I have a dataframe with two columns where each of the two columns contains a list indices. I want to get the product of the two lists on a row by row level to create a multiindex.
For example, df1 below
|---------------------|------------------|
| col_a | col_b |
|---------------------|------------------|
| [A1, A2] | [B1] |
|---------------------|------------------|
| [A3] | [B2, B3] |
|---------------------|------------------|
would turn into this:
MultiIndex([('A1', 'B1'),
('A2', 'B1'),
('A3', 'B2'),
('A3', 'B3')],
names = ['col_a', 'col_b'], length = 4)
What I'm doing right now is the following:
my_multiindex = df1.apply(lambda row: pd.MultiIndex.from_product([row["col_a"], row["col_b"]], names = ['col_a', 'col_b']), axis = 1)
However, the output of this is looks like:
0 MultiIndex([('A1', 'B1'), ('A2', 'B1')])
1 MultiIndex([('A3', 'B2'), ('A3', 'B3')])
One object per row, which makes sense since we are using an apply on axis 1.
Is there any way that I can "concatenate" all the output objects into a single multiindex? Preferably this can be done within the lambda function, but doing it afterwards in a separate step wouldn't be the end of the world.
If you have any suggestions for how to do the overall task (not just the specific "concatenate" step I described) that would be helpful as well.
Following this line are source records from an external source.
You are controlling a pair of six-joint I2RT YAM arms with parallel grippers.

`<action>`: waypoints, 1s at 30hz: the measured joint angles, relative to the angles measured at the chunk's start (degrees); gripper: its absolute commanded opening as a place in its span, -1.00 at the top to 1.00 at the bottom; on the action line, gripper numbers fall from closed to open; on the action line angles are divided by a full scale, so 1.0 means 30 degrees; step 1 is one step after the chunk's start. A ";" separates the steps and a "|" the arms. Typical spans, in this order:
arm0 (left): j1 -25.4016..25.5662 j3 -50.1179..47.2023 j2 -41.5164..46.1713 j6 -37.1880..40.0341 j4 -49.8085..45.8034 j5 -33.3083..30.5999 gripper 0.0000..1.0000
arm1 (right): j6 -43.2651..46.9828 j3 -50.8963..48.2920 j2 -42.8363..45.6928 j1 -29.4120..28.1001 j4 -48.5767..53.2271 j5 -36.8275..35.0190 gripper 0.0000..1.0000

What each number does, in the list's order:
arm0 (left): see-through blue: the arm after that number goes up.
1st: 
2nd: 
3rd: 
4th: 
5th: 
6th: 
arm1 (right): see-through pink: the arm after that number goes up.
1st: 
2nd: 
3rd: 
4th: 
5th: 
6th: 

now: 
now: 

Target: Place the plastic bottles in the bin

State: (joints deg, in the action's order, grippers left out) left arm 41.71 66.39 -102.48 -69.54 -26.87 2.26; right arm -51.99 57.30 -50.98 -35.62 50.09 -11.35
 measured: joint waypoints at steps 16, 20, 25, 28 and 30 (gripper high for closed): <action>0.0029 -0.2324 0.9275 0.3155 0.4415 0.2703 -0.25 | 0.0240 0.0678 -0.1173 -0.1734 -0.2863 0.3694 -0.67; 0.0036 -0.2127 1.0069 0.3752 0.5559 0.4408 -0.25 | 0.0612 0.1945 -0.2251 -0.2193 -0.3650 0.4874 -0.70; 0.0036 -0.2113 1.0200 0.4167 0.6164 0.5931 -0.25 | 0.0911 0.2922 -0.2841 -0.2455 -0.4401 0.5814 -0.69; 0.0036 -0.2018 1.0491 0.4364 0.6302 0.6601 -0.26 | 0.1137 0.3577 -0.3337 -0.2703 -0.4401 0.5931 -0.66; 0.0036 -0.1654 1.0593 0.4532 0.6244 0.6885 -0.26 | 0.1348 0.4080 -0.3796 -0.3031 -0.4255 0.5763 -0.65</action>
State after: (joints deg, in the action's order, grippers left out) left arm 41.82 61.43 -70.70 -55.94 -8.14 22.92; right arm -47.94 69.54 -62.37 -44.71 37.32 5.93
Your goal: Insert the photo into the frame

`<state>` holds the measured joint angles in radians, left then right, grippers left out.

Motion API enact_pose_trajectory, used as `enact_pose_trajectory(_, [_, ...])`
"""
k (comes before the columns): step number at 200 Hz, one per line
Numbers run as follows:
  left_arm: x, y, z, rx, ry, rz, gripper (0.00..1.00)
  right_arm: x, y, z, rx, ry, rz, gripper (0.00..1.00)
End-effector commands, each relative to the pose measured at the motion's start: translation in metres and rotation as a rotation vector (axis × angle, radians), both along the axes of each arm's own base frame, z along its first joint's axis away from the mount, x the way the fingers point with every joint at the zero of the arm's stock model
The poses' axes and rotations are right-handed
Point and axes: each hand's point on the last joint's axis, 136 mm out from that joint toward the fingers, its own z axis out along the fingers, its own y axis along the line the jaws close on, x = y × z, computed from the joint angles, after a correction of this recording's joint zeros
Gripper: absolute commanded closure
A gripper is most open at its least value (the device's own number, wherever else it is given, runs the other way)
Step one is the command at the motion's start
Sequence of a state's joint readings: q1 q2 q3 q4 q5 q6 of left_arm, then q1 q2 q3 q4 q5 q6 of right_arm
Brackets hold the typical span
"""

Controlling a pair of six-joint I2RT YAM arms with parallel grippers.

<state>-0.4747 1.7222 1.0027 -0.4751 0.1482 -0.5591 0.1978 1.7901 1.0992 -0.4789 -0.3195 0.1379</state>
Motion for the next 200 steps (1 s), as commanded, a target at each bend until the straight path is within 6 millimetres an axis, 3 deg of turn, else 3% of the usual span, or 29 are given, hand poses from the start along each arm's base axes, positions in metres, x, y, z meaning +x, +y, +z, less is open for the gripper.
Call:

I've already tried doing this in a for loop using iterrows but that is taking way too long as the size of df1 is about 50K rows, the average length of the list in col_a is 300, and the average length of the list in col_b is 30.
Any help would be appreciated!
The easiest way is probably also the "dumbest": just take products of each row, put them all together, and feed them to pd.MultiIndex.from_tuples
.
import itertools
rowwise_products = df.apply(
lambda row: list(itertools.product(*row)),
axis=1
)
all_tuples = rowwise_products.sum() # list concatenation
>>> pd.MultiIndex.from_tuples(all_tuples, names=df.columns)
MultiIndex([('A1', 'B1'),
('A2', 'B1'),
('A3', 'B1'),
('A3', 'B2'),
('A3', 'B3')],
names=['col_a', 'col_b'])